INPUT:
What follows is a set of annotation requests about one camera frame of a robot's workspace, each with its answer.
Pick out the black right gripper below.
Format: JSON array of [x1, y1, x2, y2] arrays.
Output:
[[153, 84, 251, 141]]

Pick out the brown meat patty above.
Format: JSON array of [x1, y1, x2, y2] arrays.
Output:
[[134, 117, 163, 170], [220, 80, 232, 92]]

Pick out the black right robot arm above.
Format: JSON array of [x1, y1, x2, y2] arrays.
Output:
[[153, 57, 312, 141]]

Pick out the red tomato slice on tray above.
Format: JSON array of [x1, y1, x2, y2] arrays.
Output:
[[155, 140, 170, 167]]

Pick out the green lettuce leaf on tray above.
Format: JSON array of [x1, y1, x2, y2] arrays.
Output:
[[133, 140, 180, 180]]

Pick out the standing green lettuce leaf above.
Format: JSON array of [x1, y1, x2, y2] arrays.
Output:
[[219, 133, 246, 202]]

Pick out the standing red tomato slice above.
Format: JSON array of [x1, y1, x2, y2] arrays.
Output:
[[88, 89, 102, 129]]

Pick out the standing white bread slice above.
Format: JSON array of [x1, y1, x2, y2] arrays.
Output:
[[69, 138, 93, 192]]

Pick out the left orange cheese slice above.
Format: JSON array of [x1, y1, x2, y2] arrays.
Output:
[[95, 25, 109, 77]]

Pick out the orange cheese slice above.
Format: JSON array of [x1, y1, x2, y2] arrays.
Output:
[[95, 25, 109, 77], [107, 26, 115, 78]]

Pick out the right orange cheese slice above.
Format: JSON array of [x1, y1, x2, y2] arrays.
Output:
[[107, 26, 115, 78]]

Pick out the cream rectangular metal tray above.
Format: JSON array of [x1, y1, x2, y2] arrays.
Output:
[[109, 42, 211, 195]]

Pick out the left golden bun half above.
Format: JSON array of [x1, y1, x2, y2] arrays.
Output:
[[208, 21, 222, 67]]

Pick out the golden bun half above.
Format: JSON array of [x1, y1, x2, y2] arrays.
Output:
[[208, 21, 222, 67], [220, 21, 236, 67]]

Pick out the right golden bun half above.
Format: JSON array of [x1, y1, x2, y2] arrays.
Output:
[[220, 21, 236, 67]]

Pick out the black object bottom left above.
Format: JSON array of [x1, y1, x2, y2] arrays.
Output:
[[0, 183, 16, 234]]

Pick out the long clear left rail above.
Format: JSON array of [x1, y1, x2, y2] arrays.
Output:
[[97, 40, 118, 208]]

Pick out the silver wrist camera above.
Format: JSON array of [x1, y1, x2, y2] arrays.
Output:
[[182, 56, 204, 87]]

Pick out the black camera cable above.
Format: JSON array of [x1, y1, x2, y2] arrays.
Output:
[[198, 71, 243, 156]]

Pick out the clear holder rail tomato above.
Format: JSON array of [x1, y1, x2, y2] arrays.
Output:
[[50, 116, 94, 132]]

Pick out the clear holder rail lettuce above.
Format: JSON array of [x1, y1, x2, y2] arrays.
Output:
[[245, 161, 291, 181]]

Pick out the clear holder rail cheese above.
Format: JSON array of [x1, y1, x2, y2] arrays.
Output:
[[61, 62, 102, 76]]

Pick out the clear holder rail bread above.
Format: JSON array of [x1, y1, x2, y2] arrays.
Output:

EXERCISE REQUIREMENTS: Exact output of every entry is required.

WORKED SOLUTION:
What follows is a set of annotation requests about one camera frame of a robot's workspace, each with its answer.
Pick out the black right gripper below.
Format: JSON array of [x1, y1, x2, y2] arrays.
Output:
[[153, 84, 251, 141]]

Pick out the brown meat patty above.
Format: JSON array of [x1, y1, x2, y2] arrays.
Output:
[[134, 117, 163, 170], [220, 80, 232, 92]]

Pick out the black right robot arm above.
Format: JSON array of [x1, y1, x2, y2] arrays.
Output:
[[153, 57, 312, 141]]

Pick out the red tomato slice on tray above.
Format: JSON array of [x1, y1, x2, y2] arrays.
Output:
[[155, 140, 170, 167]]

Pick out the green lettuce leaf on tray above.
Format: JSON array of [x1, y1, x2, y2] arrays.
Output:
[[133, 140, 180, 180]]

Pick out the standing green lettuce leaf above.
Format: JSON array of [x1, y1, x2, y2] arrays.
Output:
[[219, 133, 246, 202]]

Pick out the standing red tomato slice above.
Format: JSON array of [x1, y1, x2, y2] arrays.
Output:
[[88, 89, 102, 129]]

Pick out the standing white bread slice above.
Format: JSON array of [x1, y1, x2, y2] arrays.
Output:
[[69, 138, 93, 192]]

Pick out the left orange cheese slice above.
Format: JSON array of [x1, y1, x2, y2] arrays.
Output:
[[95, 25, 109, 77]]

Pick out the orange cheese slice above.
Format: JSON array of [x1, y1, x2, y2] arrays.
Output:
[[95, 25, 109, 77], [107, 26, 115, 78]]

Pick out the right orange cheese slice above.
Format: JSON array of [x1, y1, x2, y2] arrays.
Output:
[[107, 26, 115, 78]]

Pick out the cream rectangular metal tray above.
Format: JSON array of [x1, y1, x2, y2] arrays.
Output:
[[109, 42, 211, 195]]

Pick out the left golden bun half above.
Format: JSON array of [x1, y1, x2, y2] arrays.
Output:
[[208, 21, 222, 67]]

Pick out the golden bun half above.
Format: JSON array of [x1, y1, x2, y2] arrays.
Output:
[[208, 21, 222, 67], [220, 21, 236, 67]]

Pick out the right golden bun half above.
Format: JSON array of [x1, y1, x2, y2] arrays.
Output:
[[220, 21, 236, 67]]

Pick out the black object bottom left above.
Format: JSON array of [x1, y1, x2, y2] arrays.
Output:
[[0, 183, 16, 234]]

Pick out the long clear left rail above.
Format: JSON array of [x1, y1, x2, y2] arrays.
Output:
[[97, 40, 118, 208]]

Pick out the silver wrist camera above.
Format: JSON array of [x1, y1, x2, y2] arrays.
Output:
[[182, 56, 204, 87]]

Pick out the black camera cable above.
Format: JSON array of [x1, y1, x2, y2] arrays.
Output:
[[198, 71, 243, 156]]

Pick out the clear holder rail tomato above.
Format: JSON array of [x1, y1, x2, y2] arrays.
Output:
[[50, 116, 94, 132]]

Pick out the clear holder rail lettuce above.
Format: JSON array of [x1, y1, x2, y2] arrays.
Output:
[[245, 161, 291, 181]]

Pick out the clear holder rail cheese above.
Format: JSON array of [x1, y1, x2, y2] arrays.
Output:
[[61, 62, 102, 76]]

Pick out the clear holder rail bread above.
Format: JSON array of [x1, y1, x2, y2] arrays.
Output:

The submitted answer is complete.